Give back the data in full. Leave nothing out.
++++++++++++++++++++
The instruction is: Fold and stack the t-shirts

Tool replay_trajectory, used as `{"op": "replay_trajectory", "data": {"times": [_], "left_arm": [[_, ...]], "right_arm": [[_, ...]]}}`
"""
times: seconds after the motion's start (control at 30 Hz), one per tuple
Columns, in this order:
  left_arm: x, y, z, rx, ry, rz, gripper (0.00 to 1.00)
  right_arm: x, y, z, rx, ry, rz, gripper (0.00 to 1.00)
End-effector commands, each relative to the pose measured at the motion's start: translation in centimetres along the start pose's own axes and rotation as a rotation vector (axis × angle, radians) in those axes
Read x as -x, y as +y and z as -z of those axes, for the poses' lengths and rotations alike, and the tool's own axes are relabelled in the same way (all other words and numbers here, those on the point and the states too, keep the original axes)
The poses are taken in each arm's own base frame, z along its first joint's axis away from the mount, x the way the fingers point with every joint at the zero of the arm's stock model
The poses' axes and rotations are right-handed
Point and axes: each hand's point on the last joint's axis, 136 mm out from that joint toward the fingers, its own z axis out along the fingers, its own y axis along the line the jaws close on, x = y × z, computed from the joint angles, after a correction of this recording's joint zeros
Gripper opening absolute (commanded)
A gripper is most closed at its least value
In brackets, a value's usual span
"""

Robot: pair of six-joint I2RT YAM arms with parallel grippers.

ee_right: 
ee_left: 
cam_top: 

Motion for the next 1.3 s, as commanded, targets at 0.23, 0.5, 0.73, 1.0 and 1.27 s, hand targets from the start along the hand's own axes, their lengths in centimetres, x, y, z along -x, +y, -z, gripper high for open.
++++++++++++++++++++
▶ [Answer area]
The instruction is: Fold and stack the t-shirts

Tool replay_trajectory, used as `{"op": "replay_trajectory", "data": {"times": [_], "left_arm": [[_, ...]], "right_arm": [[_, ...]]}}`
"""
times: seconds after the motion's start (control at 30 Hz), one per tuple
Columns, in this order:
  left_arm: x, y, z, rx, ry, rz, gripper (0.00 to 1.00)
  right_arm: x, y, z, rx, ry, rz, gripper (0.00 to 1.00)
End-effector commands, each relative to the pose measured at the motion's start: translation in centimetres along the start pose's own axes and rotation as a rotation vector (axis × angle, radians) in those axes
Read x as -x, y as +y and z as -z of those axes, for the poses' lengths and rotations alike, and the tool's own axes are relabelled in the same way (all other words and numbers here, those on the point and the states too, keep the original axes)
The poses are taken in each arm's own base frame, z along its first joint's axis away from the mount, x the way the fingers point with every joint at the zero of the arm's stock model
The poses' axes and rotations are right-handed
Point and axes: each hand's point on the last joint's axis, 136 mm out from that joint toward the fingers, its own z axis out along the fingers, its own y axis along the line the jaws close on, x = y × z, computed from the joint angles, after a correction of this recording's joint zeros
Gripper opening absolute (commanded)
A gripper is most closed at its least value
In brackets, a value's usual span
"""

Robot: pair of six-joint I2RT YAM arms with parallel grippers.

ee_right: 
ee_left: 
cam_top: 

Motion for the next 1.3 s, as commanded, targets at 0.23, 0.5, 0.73, 1.0 and 1.27 s, hand targets from the start along the hand's own axes, their lengths in centimetres, x, y, z along -x, +y, -z, gripper high for open.

Nothing remains to be added to the exercise.